There difference between them is:

Major Differences:

- Lakehouse is using Unity Catalog

- Lakehouse is using External Locations whereas credentials are set using service principal for Common.

- Listing directories in common is at least 4-8 times faster than Lakehouse environment.

- Lakehouse is in VNET and is accessed using company VPN.

Configuration:

- Both DLT pipelines are configured the same except for catalog location and since common isn't UC it is saved to a dbfs location.

- Both DLT pipelines are reading from the same storage container. Other than that nothing else is different.

DLT Comparisons:

- Common (17m 21s) + 5 minutes because cluster is already running.

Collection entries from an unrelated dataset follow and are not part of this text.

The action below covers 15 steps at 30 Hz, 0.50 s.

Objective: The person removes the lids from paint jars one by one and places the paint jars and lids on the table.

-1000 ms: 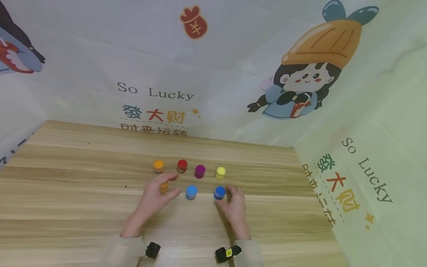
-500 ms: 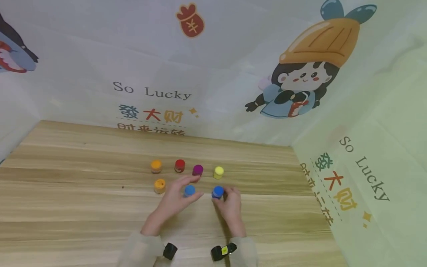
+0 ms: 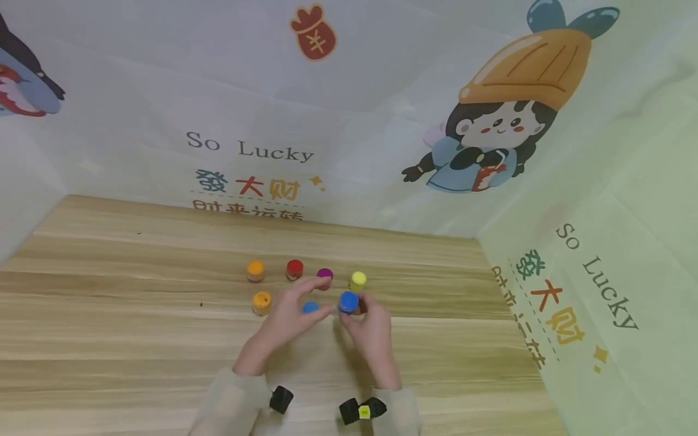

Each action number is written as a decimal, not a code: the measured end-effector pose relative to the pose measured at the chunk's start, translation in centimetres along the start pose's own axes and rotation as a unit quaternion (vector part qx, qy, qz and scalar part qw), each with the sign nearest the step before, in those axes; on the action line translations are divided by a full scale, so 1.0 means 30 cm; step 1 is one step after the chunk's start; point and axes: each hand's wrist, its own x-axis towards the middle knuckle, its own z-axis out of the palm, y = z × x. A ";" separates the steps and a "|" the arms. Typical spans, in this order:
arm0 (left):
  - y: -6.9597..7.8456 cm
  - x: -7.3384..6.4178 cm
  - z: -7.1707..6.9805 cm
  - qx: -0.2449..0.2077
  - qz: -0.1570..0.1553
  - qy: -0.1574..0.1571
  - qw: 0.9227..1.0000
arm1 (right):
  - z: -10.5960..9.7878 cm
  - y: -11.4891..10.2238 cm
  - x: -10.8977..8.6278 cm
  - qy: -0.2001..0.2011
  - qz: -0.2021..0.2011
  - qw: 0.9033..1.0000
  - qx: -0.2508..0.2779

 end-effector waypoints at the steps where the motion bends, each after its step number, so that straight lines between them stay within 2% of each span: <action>1: 0.005 0.007 -0.006 -0.003 0.004 0.000 1.000 | -0.008 -0.019 0.006 0.001 -0.010 1.000 0.004; 3: 0.014 0.022 -0.018 -0.011 0.015 0.003 1.000 | -0.024 -0.057 0.018 0.005 -0.031 0.999 0.013; 8: 0.050 0.054 -0.054 -0.023 0.036 0.014 0.999 | -0.065 -0.149 0.043 0.011 -0.051 0.998 0.045; 15: 0.107 0.076 -0.114 -0.033 0.016 0.017 0.999 | -0.100 -0.249 0.064 0.018 -0.065 0.995 0.071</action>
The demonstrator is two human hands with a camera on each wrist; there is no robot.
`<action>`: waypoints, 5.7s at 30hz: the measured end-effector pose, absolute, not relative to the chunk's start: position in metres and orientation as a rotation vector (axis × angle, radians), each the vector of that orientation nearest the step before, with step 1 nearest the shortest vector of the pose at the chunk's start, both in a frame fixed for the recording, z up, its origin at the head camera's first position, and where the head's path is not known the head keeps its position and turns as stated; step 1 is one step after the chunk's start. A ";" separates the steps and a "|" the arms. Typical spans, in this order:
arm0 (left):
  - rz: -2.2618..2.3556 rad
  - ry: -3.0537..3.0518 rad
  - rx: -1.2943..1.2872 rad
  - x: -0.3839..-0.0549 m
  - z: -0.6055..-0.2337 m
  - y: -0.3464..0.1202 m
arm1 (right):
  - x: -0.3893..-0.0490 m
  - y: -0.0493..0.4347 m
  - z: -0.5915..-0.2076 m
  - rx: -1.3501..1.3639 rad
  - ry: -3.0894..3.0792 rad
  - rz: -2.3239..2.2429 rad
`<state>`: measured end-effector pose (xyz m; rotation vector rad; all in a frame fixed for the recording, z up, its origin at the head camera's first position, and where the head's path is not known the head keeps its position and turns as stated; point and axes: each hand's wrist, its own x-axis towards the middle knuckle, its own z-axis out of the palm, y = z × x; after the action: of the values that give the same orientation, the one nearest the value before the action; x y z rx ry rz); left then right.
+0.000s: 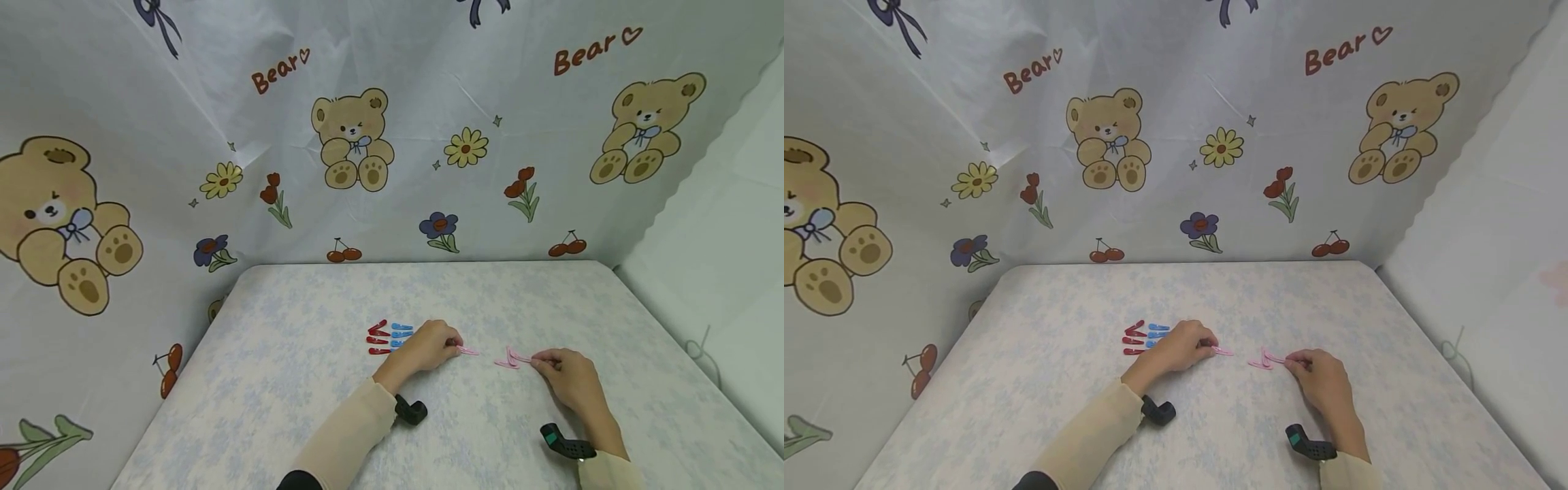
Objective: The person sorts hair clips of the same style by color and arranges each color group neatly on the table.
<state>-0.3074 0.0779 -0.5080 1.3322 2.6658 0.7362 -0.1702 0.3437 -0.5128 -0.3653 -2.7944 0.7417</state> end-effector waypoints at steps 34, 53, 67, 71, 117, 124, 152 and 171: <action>0.945 2.731 1.220 -0.310 -0.479 0.058 | -0.174 0.322 -0.486 -0.292 -2.713 0.710; 1.166 2.780 1.099 -0.322 -0.465 0.028 | -0.189 0.297 -0.458 -0.249 -2.705 0.812; 1.288 2.797 0.953 -0.330 -0.465 0.012 | -0.216 0.271 -0.451 -0.169 -2.703 0.865; 1.294 2.794 0.921 -0.330 -0.465 0.011 | -0.221 0.262 -0.451 -0.139 -2.709 0.901; 0.987 2.910 0.886 -0.337 -0.487 0.015 | -0.262 0.203 -0.500 -0.057 -2.771 0.951; 0.907 2.938 0.891 -0.337 -0.488 0.015 | -0.263 0.202 -0.503 -0.116 -2.789 0.946; 0.751 2.972 0.901 -0.339 -0.496 0.018 | -0.264 0.196 -0.512 -0.159 -2.805 0.840; 0.702 2.980 0.908 -0.338 -0.497 0.018 | -0.264 0.194 -0.509 -0.169 -2.799 0.847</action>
<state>-0.3377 0.0177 -0.4965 0.9081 2.9800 0.7015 -0.2641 0.1943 -0.5089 -0.1689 -2.7988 0.8472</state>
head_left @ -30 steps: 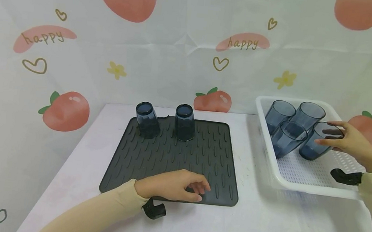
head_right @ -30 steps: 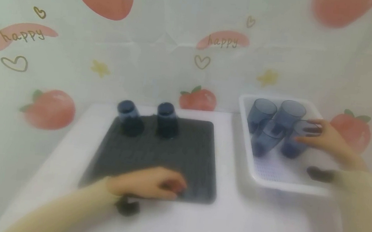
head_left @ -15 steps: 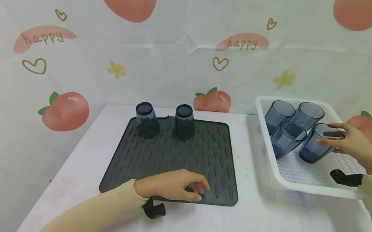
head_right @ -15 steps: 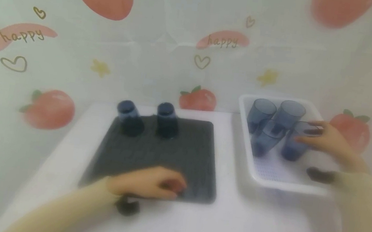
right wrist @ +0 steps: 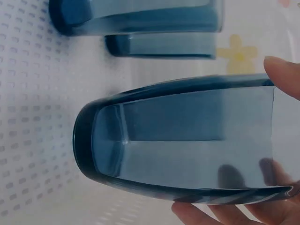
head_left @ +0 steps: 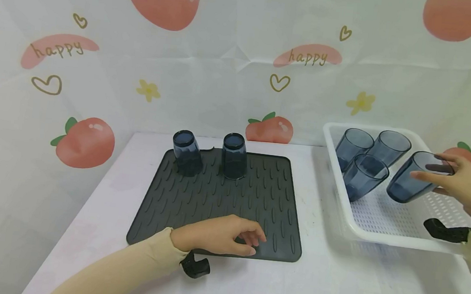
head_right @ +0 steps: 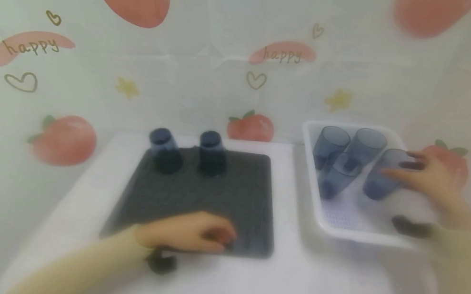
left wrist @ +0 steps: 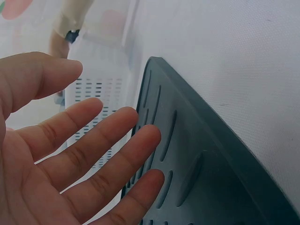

- 0m - Task Starts (Cluster already running) Initialising

- 0m 30s Setting Up Tables (7m 30s)

- 8m Graph Initialised and tables are being populated (9m 30s)

- 17m 30s All tables complete

- Lakehouse (1h 17m 23s)

- 0m - Task Starts (Spinning up Cluster)

- 4m 30s Initialising (15m 20s)

- 19m 50s Setting Up tables (47m)

- 1h 6m 50 Graph Initialised and tables are being populated (11m)

- 1h 17 23s All tables complete

I am assuming there is bottleneck somewhere but having a hard time troubleshooting it. I think it could be one of the following Unity Catalog overhead or VPN performance between Databricks and Storage Container.

Lakshay · ‎01-23-2024

This needs a detailed analysis to understand the root cause. But a good point to start is to compare the Spark Ui for both runs and identify which part of execution is taking time. And then we need to look at the logs.

kerem · ‎11-18-2024

We had a similar experience where the initialisation and setting up tables step took as long as 2 hours before the pipeline starts.

It gotten worse when we migrated the pipeline to Unity Catalog. When we requested support, one of the first recommendations was to remove all "directory listing" operations.

First steps of our pipeline were traversing directories and reading CSVs into dataframes. Converting that into streaming steps brought the total initialisation + setting up tables step down to <10 minutes.

However it is a big mystery why directory listing performs terribly in Delta Live Tables, I could never get an answer to it.

Mystagon · ‎11-18-2024

For this particular ingestion we had no control over the directory structure as it was coming in from another team. With the right folder structure it is pretty fast but not as fast as Non-UC workspaces.

Also note directory listings using volumes instead of external locations is much faster when listing directories using dbutils.fs.ls. However I don't recommend using UC volumes with autoloader.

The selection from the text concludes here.